WHAT TO DO:
If pictures appear in the lines below, skip them and copy exactly the lines from the one containing "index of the" through the one containing "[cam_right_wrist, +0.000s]", and nothing else.

PROVIDED MATERIAL:
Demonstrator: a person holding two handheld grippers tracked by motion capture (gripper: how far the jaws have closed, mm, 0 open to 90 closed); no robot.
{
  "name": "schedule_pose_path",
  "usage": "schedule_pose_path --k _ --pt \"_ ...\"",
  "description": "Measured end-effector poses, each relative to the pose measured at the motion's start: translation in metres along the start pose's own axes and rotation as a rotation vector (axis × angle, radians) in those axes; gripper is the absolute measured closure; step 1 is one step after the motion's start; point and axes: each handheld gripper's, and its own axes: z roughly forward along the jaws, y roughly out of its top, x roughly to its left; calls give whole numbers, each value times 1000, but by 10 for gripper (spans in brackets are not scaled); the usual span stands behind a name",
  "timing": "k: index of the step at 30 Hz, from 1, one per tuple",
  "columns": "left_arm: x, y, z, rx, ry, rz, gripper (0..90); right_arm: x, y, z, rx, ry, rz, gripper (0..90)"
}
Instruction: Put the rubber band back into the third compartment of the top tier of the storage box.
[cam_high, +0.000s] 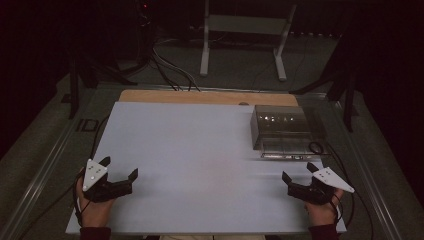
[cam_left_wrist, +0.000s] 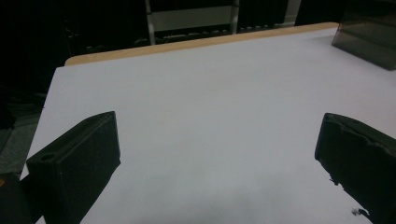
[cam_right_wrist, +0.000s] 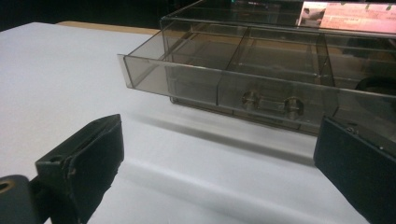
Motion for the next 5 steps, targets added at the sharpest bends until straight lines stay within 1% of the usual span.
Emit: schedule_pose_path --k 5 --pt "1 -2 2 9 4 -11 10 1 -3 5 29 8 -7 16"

EXERCISE ANSWER:
  "timing": "k: index of the step at 30 Hz, from 1, one per tuple",
  "columns": "left_arm: x, y, z, rx, ry, rz, gripper (0..90); right_arm: x, y, z, rx, ry, rz, gripper (0..90)"
}
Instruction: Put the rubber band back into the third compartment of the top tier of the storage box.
[cam_high, +0.000s] 
[cam_left_wrist, +0.000s] 
[cam_right_wrist, +0.000s] 

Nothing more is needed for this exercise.